EXERCISE PROMPT -
The word "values" marks the lines you need; copy each of them from the data.

━━━━━ DATA EXTRACTS ━━━━━

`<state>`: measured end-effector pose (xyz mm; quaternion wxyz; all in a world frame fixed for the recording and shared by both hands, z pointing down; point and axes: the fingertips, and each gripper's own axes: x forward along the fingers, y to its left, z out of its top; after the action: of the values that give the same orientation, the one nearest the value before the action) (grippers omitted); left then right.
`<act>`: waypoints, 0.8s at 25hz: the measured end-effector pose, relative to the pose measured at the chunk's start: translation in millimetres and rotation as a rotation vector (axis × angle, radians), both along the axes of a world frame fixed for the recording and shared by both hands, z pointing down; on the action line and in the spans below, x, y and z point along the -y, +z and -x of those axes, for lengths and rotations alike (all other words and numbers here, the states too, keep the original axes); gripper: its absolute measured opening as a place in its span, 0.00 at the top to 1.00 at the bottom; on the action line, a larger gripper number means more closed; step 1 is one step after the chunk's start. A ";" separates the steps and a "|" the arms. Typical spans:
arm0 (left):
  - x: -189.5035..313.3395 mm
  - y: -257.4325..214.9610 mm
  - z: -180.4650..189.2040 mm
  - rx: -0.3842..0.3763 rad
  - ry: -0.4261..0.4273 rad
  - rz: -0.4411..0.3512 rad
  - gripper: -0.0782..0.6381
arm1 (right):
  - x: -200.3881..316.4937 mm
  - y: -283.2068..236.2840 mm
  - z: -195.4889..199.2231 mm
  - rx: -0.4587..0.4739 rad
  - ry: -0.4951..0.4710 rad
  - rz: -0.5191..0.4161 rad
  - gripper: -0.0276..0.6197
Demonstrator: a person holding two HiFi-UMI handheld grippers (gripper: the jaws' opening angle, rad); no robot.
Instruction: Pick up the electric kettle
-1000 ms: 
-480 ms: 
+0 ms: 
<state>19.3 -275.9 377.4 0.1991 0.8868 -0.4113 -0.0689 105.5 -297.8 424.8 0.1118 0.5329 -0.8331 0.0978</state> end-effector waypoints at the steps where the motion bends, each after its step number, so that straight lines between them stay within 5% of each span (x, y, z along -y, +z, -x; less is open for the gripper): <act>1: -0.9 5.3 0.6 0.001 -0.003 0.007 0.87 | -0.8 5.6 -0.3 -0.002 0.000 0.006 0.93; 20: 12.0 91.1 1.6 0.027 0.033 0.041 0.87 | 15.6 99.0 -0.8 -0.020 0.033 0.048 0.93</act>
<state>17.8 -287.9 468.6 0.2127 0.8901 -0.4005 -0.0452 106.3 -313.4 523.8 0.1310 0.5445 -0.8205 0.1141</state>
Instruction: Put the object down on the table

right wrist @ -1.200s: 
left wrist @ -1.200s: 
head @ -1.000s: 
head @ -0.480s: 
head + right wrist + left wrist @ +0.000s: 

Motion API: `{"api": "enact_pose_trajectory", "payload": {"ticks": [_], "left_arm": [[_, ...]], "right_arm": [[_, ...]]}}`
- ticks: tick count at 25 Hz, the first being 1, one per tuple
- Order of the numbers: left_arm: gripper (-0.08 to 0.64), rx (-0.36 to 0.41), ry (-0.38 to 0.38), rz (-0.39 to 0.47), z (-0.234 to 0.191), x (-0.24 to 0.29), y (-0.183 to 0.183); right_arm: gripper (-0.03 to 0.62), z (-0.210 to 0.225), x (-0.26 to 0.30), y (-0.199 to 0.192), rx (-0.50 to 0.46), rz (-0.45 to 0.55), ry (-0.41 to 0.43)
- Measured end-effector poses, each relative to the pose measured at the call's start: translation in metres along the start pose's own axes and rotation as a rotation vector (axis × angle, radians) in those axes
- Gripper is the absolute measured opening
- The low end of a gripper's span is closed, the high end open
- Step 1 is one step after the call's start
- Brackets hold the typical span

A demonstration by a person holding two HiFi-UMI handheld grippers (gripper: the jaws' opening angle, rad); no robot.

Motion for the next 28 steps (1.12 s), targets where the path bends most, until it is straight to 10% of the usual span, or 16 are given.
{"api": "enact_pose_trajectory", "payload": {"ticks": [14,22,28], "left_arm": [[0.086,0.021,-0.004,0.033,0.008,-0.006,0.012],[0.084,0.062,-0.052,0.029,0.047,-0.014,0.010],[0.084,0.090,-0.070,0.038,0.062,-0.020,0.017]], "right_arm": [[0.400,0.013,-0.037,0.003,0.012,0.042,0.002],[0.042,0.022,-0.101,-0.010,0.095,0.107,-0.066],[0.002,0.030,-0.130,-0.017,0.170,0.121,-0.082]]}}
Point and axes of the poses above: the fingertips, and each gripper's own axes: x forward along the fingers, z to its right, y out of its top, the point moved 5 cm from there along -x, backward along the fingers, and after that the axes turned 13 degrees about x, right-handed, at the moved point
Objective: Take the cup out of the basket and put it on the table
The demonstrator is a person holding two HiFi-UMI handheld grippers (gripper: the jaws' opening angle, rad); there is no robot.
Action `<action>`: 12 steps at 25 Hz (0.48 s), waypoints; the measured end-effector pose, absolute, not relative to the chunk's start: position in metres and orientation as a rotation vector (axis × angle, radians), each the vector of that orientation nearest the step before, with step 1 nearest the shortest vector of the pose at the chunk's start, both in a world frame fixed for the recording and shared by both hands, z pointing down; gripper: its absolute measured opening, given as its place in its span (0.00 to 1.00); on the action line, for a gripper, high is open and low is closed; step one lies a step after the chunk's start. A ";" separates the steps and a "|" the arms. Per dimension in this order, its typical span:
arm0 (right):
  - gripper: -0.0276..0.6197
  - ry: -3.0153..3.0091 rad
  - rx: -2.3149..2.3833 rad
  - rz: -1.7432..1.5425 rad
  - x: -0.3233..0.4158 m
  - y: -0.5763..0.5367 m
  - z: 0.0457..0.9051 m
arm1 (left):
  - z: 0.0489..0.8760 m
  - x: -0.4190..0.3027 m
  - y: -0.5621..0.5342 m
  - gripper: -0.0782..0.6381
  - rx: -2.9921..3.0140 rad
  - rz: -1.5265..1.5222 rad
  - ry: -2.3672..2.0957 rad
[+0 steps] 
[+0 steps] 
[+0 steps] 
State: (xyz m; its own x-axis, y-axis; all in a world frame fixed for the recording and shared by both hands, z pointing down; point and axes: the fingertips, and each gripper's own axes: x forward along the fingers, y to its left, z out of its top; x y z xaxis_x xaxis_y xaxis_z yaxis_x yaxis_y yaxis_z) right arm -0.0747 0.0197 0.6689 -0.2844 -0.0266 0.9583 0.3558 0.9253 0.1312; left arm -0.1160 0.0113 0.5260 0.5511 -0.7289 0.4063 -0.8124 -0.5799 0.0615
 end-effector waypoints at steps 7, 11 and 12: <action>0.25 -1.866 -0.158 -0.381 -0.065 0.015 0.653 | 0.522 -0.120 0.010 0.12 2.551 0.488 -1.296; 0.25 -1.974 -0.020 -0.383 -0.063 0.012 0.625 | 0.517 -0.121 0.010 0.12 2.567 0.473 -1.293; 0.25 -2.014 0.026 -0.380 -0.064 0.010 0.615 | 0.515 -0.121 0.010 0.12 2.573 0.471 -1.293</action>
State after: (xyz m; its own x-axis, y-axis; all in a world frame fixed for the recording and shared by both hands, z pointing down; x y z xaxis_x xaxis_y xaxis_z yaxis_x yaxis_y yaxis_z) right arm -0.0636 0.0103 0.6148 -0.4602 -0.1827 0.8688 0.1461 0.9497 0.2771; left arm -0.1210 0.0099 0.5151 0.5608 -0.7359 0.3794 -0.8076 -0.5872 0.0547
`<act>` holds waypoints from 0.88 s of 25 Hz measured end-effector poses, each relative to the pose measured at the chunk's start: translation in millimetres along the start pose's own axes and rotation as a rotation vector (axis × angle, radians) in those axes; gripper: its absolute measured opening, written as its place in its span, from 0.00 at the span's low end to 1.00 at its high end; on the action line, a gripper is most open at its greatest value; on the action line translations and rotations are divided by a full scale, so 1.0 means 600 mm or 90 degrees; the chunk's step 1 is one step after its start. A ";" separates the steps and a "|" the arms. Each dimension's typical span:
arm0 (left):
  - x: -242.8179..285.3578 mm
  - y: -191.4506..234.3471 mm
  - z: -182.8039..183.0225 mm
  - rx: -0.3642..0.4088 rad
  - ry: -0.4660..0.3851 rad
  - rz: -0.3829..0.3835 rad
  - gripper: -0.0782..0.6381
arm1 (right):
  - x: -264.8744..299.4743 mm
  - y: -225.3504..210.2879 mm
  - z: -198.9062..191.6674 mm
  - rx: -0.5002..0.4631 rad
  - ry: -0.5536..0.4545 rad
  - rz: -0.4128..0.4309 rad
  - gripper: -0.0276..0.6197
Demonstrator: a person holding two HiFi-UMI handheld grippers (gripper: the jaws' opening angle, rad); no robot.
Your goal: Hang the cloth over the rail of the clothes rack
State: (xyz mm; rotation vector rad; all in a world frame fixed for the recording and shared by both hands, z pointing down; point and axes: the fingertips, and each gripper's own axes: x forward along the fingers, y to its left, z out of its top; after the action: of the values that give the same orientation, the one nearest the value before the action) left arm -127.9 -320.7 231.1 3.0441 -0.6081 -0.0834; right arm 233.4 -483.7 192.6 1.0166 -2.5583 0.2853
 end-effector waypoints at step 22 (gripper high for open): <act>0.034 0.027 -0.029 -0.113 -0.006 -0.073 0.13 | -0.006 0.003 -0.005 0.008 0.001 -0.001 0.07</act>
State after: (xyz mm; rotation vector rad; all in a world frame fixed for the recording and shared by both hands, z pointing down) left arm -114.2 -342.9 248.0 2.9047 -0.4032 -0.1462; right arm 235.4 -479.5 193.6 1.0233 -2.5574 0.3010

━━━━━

EXERCISE ANSWER -
`<state>`: measured end-effector pose (xyz mm; quaternion wxyz; all in a world frame fixed for the recording and shared by both hands, z pointing down; point and axes: the fingertips, and each gripper's own axes: x forward along the fingers, y to its left, z out of its top; after the action: of the values that give the same orientation, the one nearest the value before the action) (grippers omitted); left then right.
State: (xyz mm; rotation vector rad; all in a world frame fixed for the recording and shared by both hands, z pointing down; point and axes: the fingertips, and each gripper's own axes: x forward along the fingers, y to its left, z out of its top; after the action: of the values that give the same orientation, the one nearest the value before the action) left arm -127.9 -320.7 231.1 3.0441 -0.6081 -0.0834; right arm 233.4 -483.7 192.6 1.0166 -2.5583 0.2853

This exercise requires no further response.